Crochet Edging

Crochet Edging stitches are a way to finish your crochet project. They can be something as simple as a single crochet all the way around your project. Or they can be as intricate as an open weave pattern with other stitch designs layered on top of that.

When doing an crochet edge, you will need to attach your yarn if it is in a different color, before beginning the pattern. I usually attach with a single crochet or a slip stitch depending on the stitch I am using. Experiment with what looks best to you. If you are using the same color and the same yarn, just start your edging at your ended corner with the right side facing you. You will work down the side first. (If you end on a right side row, cut your yarn, and attach as if you were changing colors.)

A crochet edging is also used to decorate plain pillow cases and sheets or to add personal touches to store-bought baby blankets and towels. Use smaller hooks and crochet cotton for a more delicate looking edge. You can measure out and mark an exact number of stitches, or just “eye ball” it if the stitch count isn’t important. The smaller hooks will puncture most fabrics with a little effort. If you are measuring and marking, you can also punch out a hole will a very small hole punch or nail, or a large needle. That will help you get your hook through some of the thicker fabrics.

Reversed Single Crochet (rev sc)
(Corded Edging/Crab Stitch)

crab stitch, cord stitch, corded edging

A very simple crochet edging is the reversed single crochet. It is also call the cord stitch or a crab stitch. It is just doing a single crochet backwards. It adds an extra twist to the stitch that gives it a scalloped edge look when finished.

You single crochet all the way around (3 single crochet in corners) your work and chain 1. Do not turn. Working from left to right, (backwards) insert your hook in the 2nd single crochet to the right. Yarn over and pull through. Two (2) loops on hook. Yarn over and pull through both loops. Reverse single crochet done.
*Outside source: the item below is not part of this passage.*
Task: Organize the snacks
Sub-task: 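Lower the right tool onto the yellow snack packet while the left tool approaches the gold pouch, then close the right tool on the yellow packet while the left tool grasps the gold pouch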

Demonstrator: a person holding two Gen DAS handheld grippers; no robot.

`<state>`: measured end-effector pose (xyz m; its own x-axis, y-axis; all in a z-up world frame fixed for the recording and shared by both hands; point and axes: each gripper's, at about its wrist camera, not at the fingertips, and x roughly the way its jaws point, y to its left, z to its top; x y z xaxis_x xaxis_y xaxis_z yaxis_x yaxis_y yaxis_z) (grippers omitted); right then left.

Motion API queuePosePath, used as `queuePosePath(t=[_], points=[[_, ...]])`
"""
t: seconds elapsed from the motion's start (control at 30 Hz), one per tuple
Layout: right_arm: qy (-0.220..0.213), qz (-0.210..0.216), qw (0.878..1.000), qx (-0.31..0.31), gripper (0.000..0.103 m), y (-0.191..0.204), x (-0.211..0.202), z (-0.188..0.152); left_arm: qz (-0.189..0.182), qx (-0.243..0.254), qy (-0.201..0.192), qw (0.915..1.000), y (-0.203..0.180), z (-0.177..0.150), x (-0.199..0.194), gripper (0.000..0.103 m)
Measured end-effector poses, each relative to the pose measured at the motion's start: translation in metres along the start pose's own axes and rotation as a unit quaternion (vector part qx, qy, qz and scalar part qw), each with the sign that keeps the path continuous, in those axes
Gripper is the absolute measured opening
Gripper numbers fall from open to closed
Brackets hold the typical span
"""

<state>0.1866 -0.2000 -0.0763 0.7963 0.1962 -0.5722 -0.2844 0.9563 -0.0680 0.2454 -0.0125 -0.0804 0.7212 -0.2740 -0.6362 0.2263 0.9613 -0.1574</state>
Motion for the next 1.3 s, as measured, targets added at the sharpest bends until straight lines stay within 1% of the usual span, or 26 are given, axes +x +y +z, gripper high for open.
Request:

Continue rev sc around your work. Slip stitch after final rev sc. Weave in ends. (Multiples of any number of stitches)

Picot Stitch (pc or p)

picot, picot stitch

A picot stitch is a little bump that pokes up on an edge of your crochet. It is done with an odd number of stitches. Usually three (3) or five (5). Then the chain is closed in a circle with either a slip stitch or a single crochet.

You can start with a single crochet, or the picot stitch itself. To start with a picot; Chain 3 (or 5). Insert your hook into the top of the last stitch done before chains. Yarn over and pull through all loops on hook to close with a slip stitch. Or... Yarn over and pull through. (Two (2) loops left on hook) Yarn over again and pull through two loops on hook to close with a single crochet. Picot made.

This crochet edging is popular around pillow cases and baby blankets. It is simple, yet decorative.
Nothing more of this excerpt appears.